The next time you see the Joker's face — on a Funko box, a convention print, a phone wallpaper, or the splash page of a new comic — look for the lines. Sharp jaw. High forehead. Grin stretching to the ears. Purple suit pulled tight. That's Jim Lee's handwriting, and it's been signing the character's portrait for over twenty years.
What Fans and Collectors Keep Asking
Which Batman Hush issues feature the Joker?
The Joker's primary appearance occurs in Batman #614 (2003), with supporting references in issues #613 and #615. Batman #614 contains the definitive Lee-drawn Joker fight sequence and the most-reproduced Joker artwork from the entire Hush arc.
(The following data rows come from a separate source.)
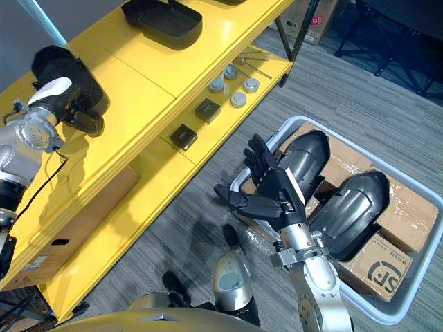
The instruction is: Walk over and take three plastic housings, then place them on the shelf
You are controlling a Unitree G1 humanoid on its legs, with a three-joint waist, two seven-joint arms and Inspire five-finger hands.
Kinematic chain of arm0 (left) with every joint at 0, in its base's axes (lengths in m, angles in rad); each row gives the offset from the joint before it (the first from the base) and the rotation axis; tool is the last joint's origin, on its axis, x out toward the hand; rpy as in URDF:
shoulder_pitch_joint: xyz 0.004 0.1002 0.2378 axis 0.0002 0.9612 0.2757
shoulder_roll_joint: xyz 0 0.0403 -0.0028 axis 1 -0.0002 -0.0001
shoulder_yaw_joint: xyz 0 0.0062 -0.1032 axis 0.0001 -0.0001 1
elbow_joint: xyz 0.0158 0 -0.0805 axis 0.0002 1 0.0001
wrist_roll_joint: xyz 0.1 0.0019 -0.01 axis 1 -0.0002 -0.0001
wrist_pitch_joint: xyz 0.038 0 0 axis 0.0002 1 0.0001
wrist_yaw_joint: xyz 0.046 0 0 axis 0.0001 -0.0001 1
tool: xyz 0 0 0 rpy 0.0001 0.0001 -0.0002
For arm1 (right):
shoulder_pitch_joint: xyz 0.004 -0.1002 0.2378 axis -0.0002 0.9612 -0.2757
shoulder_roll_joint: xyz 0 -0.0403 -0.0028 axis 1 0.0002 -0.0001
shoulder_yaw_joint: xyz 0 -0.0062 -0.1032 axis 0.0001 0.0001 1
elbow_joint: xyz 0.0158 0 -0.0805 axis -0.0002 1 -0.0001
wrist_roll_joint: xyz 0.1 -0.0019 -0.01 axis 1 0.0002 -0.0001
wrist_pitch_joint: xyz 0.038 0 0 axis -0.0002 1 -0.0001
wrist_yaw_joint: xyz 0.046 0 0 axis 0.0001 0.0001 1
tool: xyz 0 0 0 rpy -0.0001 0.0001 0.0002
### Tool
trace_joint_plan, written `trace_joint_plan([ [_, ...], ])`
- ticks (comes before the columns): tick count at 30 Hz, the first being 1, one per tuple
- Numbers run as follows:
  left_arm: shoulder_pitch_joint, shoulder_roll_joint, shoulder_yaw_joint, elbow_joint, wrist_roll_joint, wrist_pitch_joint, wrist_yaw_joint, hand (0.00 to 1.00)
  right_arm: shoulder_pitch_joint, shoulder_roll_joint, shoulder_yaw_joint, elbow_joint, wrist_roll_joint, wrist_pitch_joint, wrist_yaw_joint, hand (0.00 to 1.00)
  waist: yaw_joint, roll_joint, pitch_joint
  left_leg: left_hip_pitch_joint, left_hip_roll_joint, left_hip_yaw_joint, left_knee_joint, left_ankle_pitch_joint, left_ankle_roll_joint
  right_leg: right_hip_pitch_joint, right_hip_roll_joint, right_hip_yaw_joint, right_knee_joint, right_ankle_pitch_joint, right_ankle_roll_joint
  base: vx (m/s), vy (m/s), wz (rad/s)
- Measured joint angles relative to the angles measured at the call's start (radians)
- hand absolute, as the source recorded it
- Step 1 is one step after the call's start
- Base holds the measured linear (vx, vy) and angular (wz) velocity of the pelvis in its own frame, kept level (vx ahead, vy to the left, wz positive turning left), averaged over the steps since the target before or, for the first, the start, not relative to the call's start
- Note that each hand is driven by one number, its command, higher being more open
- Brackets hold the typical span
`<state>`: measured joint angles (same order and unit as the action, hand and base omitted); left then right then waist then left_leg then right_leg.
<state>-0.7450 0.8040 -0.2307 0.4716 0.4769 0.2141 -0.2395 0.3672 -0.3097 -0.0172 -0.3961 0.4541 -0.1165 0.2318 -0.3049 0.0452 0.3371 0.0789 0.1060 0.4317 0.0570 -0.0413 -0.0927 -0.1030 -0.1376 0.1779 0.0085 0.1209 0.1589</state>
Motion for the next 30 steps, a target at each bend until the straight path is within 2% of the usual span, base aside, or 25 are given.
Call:
trace_joint_plan([
  [17,0.000,0.000,-0.007,0.006,-0.115,-0.017,0.080,0.00,0.000,0.005,0.028,0.000,0.003,-0.006,-0.006,1.00,-0.003,-0.011,0.006,-0.002,0.007,-0.013,0.010,-0.005,-0.005,0.011,0.002,-0.011,-0.009,0.001,-0.001,0.00,0.001,0.01],
  [26,-0.022,0.000,-0.006,-0.004,-0.157,0.051,0.091,0.00,0.001,0.017,0.030,0.000,0.003,-0.007,-0.016,1.00,-0.003,-0.024,0.014,0.000,0.008,-0.017,0.015,-0.009,-0.005,0.018,0.002,-0.016,-0.010,0.001,-0.001,0.00,0.000,0.00],
  [30,-0.030,-0.001,-0.006,0.001,-0.156,0.055,0.091,0.00,0.009,0.040,0.037,0.000,0.003,-0.007,-0.025,1.00,-0.004,-0.027,0.016,-0.001,0.009,-0.018,0.016,-0.009,-0.005,0.019,0.002,-0.016,-0.010,0.001,-0.001,0.00,0.000,0.00],
])
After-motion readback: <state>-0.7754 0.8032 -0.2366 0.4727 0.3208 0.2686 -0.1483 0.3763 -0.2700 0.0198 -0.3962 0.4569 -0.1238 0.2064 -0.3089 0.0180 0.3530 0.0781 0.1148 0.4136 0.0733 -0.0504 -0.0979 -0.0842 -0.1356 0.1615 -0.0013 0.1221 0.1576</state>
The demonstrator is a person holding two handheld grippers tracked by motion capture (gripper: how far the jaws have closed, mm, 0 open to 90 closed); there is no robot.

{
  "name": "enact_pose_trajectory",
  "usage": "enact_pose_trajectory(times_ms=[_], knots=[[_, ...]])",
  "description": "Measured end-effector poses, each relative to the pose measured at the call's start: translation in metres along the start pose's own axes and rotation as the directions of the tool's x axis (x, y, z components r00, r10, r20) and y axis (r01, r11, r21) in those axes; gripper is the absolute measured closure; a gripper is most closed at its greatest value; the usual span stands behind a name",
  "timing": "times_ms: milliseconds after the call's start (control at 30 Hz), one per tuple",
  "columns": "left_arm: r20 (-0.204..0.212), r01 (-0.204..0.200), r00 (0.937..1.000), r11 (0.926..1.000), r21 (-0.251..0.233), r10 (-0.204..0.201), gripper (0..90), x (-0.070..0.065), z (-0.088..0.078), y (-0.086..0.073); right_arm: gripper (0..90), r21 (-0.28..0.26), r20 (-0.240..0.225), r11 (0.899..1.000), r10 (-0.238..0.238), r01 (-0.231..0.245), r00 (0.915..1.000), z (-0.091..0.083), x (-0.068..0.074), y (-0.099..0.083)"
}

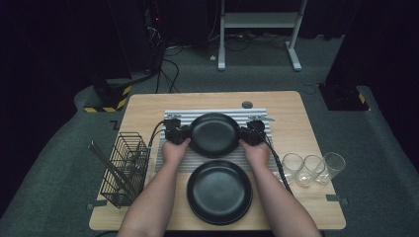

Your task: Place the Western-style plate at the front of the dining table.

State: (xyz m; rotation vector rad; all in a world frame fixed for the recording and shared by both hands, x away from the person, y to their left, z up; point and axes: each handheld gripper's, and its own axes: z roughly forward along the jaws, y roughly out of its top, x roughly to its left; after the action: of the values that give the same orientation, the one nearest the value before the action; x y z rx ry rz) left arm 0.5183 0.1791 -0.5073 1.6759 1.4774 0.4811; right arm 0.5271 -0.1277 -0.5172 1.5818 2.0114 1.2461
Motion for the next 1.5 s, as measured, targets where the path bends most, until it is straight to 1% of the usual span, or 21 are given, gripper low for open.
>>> enact_pose_trajectory(times_ms=[33, 100, 233, 333, 367, 400, 467, 533, 633, 733, 900, 967, 1033, 1100, 1133, 1233, 1267, 1300, 1400, 1500], knots=[[-0.003, 0.001, 1.0000, 1.0000, -0.004, -0.001, 70.6, -0.001, -0.001, 0.000, 74.7, -0.004, 0.001, 1.000, -0.003, 0.003, 1.0000, -0.002, 0.001, -0.001], [-0.022, -0.008, 0.9997, 0.9999, -0.011, 0.008, 70.6, -0.002, -0.005, -0.001, 74.1, -0.011, 0.002, 1.000, -0.013, 0.013, 0.9999, -0.006, 0.002, -0.002], [-0.035, -0.019, 0.9992, 0.9995, -0.024, 0.018, 69.3, -0.006, -0.012, -0.002, 73.1, -0.018, 0.006, 0.999, -0.039, 0.039, 0.9992, -0.013, 0.007, -0.002], [-0.041, -0.052, 0.9979, 0.9981, -0.032, 0.051, 67.9, -0.014, -0.019, -0.003, 71.2, -0.024, 0.004, 0.997, -0.068, 0.068, 0.9977, -0.018, 0.012, -0.002], [-0.041, -0.056, 0.9976, 0.9978, -0.036, 0.055, 67.5, -0.016, -0.020, -0.004, 71.0, -0.026, 0.005, 0.996, -0.081, 0.081, 0.9967, -0.021, 0.016, -0.002], [-0.043, -0.059, 0.9974, 0.9975, -0.040, 0.057, 67.2, -0.018, -0.022, -0.004, 70.8, -0.029, 0.004, 0.996, -0.086, 0.086, 0.9963, -0.022, 0.018, -0.002], [-0.046, -0.077, 0.9961, 0.9960, -0.045, 0.075, 65.9, -0.023, -0.027, -0.005, 69.5, -0.032, 0.000, 0.995, -0.093, 0.093, 0.9956, -0.026, 0.022, -0.003], [-0.052, -0.086, 0.9951, 0.9950, -0.050, 0.084, 65.0, -0.027, -0.031, -0.005, 69.6, -0.030, 0.006, 0.994, -0.107, 0.107, 0.9942, -0.028, 0.025, -0.003], [-0.058, -0.087, 0.9948, 0.9950, -0.050, 0.084, 63.3, -0.031, -0.037, -0.004, 70.2, -0.035, 0.015, 0.990, -0.133, 0.133, 0.9910, -0.033, 0.030, -0.004], [-0.062, -0.090, 0.9944, 0.9944, -0.056, 0.086, 61.7, -0.034, -0.043, -0.004, 70.2, -0.041, 0.017, 0.989, -0.143, 0.144, 0.9896, -0.038, 0.035, -0.004], [-0.065, -0.105, 0.9927, 0.9922, -0.067, 0.101, 60.4, -0.038, -0.052, -0.006, 69.3, -0.055, 0.026, 0.984, -0.165, 0.167, 0.9859, -0.044, 0.041, -0.007], [-0.061, -0.101, 0.9934, 0.9930, -0.062, 0.097, 60.4, -0.039, -0.054, -0.009, 68.0, -0.060, 0.025, 0.983, -0.170, 0.172, 0.9851, -0.045, 0.043, -0.010], [-0.059, -0.100, 0.9936, 0.9932, -0.059, 0.096, 60.1, -0.039, -0.055, -0.012, 67.7, -0.054, 0.026, 0.983, -0.174, 0.175, 0.9845, -0.047, 0.043, -0.012], [-0.053, -0.094, 0.9944, 0.9934, -0.066, 0.091, 58.7, -0.039, -0.057, -0.013, 67.5, -0.050, 0.026, 0.983, -0.178, 0.179, 0.9837, -0.049, 0.045, -0.014], [-0.048, -0.088, 0.9952, 0.9933, -0.075, 0.085, 57.7, -0.040, -0.058, -0.015, 67.4, -0.052, 0.030, 0.981, -0.186, 0.187, 0.9821, -0.051, 0.045, -0.015], [-0.047, -0.103, 0.9939, 0.9914, -0.080, 0.100, 55.5, -0.040, -0.061, -0.016, 66.9, -0.059, 0.031, 0.978, -0.197, 0.198, 0.9800, -0.056, 0.047, -0.016], [-0.046, -0.099, 0.9944, 0.9914, -0.085, 0.095, 55.3, -0.041, -0.063, -0.017, 66.6, -0.063, 0.030, 0.977, -0.202, 0.204, 0.9789, -0.058, 0.049, -0.016], [-0.046, -0.098, 0.9945, 0.9915, -0.086, 0.094, 55.1, -0.041, -0.064, -0.017, 66.8, -0.071, 0.034, 0.974, -0.215, 0.217, 0.9761, -0.060, 0.050, -0.016], [-0.045, -0.094, 0.9949, 0.9925, -0.078, 0.091, 55.6, -0.042, -0.067, -0.019, 67.1, -0.082, 0.027, 0.972, -0.217, 0.219, 0.9757, -0.065, 0.053, -0.017], [-0.053, -0.109, 0.9931, 0.9908, -0.080, 0.105, 55.4, -0.044, -0.070, -0.021, 66.1, -0.082, 0.022, 0.972, -0.217, 0.219, 0.9758, -0.069, 0.055, -0.017]])
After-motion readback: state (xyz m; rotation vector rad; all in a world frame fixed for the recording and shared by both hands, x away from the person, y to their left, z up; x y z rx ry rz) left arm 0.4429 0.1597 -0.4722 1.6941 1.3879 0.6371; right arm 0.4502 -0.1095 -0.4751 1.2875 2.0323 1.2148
Is the DC Direct Batman Hush Joker figure still available?
The original 2004 DC Direct Batman Hush Joker action figure is discontinued. It can be found on secondary markets like eBay and specialty collector shops, typically priced between $60 and $120 depending on condition. Mint-in-box copies command higher prices.
How much is the Jim Lee Joker Funko Pop worth?
Funko Pop! #240, "The Joker (Hush) Black and White" from the DC Collection by Jim Lee (GameStop exclusive, 2018), originally retailed for $30. Current secondary market values range from $50 to $80 for a standard copy, with graded or sealed copies occasionally selling higher.
Did Jim Lee draw the Joker outside of Batman: Hush?
Yes. Lee drew the Joker for All-Star Batman and Robin #8 (2008), the Joker 80th Anniversary Super Spectacular (2020, 1970s variant cover), numerous convention sketches and commissions, and various promotional illustrations for DC Comics.
Who inked Jim Lee's Joker artwork in Batman: Hush?
Scott Williams inked all of Jim Lee's pencils on Batman: Hush, including the Joker pages. Williams has been Lee's primary inking partner since the early 1990s, and their collaborative style — Lee's precise pencils augmented by Williams' bold crosshatch inks — defines the visual identity of the Hush-era Joker.
What makes Jim Lee's Joker design different from other artists?
Lee's Joker is distinguished by athletic proportions, sharp tailored clothing, geometric facial construction, and dense crosshatch rendering. Compared to Brian Bolland's broader, more cartoonish Joker or Lee Bermejo's photorealistic take, Lee's version emphasizes theatricality and dynamism — a villain designed to look compelling in motion rather than in stillness.